# REQUIREMENT
Only one stretch of the listing below is wanted. Begin at the line that has "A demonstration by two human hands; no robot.", stop after the line that has "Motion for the", and repeat every line in between exactly.
• • • •
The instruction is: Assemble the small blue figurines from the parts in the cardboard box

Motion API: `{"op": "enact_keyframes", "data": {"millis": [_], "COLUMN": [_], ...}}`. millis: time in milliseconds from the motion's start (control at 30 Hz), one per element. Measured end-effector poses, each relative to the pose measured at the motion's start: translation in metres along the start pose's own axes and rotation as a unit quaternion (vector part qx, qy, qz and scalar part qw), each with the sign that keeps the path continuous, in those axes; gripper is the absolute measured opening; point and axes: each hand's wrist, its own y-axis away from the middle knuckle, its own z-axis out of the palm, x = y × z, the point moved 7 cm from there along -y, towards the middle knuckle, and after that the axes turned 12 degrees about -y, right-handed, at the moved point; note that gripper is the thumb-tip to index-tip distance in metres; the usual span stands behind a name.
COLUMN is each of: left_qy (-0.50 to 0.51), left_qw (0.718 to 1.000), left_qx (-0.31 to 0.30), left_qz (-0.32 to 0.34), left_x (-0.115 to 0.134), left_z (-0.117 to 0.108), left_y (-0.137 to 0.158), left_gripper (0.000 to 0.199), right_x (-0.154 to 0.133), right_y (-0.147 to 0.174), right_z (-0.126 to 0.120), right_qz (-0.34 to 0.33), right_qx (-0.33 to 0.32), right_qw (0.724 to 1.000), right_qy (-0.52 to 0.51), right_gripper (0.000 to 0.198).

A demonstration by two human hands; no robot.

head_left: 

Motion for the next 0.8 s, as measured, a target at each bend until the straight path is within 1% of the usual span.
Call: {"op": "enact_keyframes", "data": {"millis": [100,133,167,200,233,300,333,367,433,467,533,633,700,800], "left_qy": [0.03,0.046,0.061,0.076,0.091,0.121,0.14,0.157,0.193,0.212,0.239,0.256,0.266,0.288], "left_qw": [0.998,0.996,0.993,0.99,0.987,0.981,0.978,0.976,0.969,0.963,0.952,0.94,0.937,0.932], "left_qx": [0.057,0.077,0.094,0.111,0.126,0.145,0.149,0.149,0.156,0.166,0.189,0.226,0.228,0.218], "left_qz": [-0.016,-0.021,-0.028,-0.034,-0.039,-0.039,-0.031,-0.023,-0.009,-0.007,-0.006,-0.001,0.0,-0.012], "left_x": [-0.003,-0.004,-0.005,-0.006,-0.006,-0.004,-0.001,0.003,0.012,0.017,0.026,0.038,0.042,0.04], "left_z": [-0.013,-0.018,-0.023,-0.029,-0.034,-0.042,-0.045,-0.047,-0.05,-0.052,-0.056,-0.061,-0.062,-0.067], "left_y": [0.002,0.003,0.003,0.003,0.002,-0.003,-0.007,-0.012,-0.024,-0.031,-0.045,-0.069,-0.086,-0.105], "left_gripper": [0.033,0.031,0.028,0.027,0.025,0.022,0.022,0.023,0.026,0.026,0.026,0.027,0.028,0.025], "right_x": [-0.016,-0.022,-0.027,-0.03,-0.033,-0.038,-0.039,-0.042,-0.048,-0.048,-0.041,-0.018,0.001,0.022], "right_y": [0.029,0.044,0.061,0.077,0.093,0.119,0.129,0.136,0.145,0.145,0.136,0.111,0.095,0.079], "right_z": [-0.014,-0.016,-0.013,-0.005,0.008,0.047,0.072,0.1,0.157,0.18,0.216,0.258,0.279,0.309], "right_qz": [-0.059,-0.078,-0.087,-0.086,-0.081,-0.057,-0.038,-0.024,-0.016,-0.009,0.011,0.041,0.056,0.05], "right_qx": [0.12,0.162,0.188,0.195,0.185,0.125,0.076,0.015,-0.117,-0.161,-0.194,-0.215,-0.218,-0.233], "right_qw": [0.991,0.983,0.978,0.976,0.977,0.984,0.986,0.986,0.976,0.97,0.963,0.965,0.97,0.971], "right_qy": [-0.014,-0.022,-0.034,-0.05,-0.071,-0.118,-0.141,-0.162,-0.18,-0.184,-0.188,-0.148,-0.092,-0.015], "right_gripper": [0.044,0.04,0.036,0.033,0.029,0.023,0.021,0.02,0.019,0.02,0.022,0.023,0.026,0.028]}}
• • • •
# RESPONSE FOR THIS EXERCISE
A demonstration by two human hands; no robot.

head_left: 

Motion for the next 0.8 s, as measured, a target at each bend until the straight path is within 1% of the usual span.

The work on this exercise has been completed.